Suppose a user submits a requested change to the search results -- the addition of their new Site A, or the proposal that Site A should be ranked higher. This decision could be reviewed by a small subset of registered users, selected at random from the entire user population. If a majority of the users rate the new site highly enough as a relevant result for a particular term, then the site gets a high ranking. If not, then the site is given a low ranking, possibly with feedback being sent to the submitter as to why the site was not rated highly. The key is that the users who vote on the site have to be selected at random from among all users, instead of letting users self-select to vote on a particular decision.
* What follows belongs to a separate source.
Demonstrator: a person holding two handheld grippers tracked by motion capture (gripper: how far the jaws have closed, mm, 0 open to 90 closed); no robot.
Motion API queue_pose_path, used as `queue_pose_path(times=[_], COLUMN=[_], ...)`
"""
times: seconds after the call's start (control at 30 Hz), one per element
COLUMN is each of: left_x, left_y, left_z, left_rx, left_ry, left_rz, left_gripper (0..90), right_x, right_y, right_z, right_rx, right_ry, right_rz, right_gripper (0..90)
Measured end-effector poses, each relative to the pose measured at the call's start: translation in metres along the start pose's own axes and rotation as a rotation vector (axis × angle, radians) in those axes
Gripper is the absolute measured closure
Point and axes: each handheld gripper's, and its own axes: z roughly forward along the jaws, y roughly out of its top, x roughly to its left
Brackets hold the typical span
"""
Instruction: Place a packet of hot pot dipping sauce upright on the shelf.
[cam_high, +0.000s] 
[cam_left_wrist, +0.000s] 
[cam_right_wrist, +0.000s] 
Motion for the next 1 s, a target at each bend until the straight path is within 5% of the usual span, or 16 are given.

The nice property of this system is that an attacker can't manipulate the voting simply by having a large number of accounts at their control -- they would have to control a significant proportion of accounts across the entire user population, in order to ensure that when the voters were selected randomly from the user population, the attacker controlled enough of those accounts to influence the outcome. (If an attacker ever really did spend the resources to reach that threshold point, and it became apparent that they were manipulating the votes, those votes could be challenged and overridden by a vote of users whose identities were known to the system. This would allow the verified-identity users to be used as an appeal of last resort to block abuse by a very dedicated adversary, while not requiring most users to verify their identity. This is basically what Jimmy Wales does when he steps in and arbitrates a Wikipedia dispute, acting as his own "user whose identity is known".)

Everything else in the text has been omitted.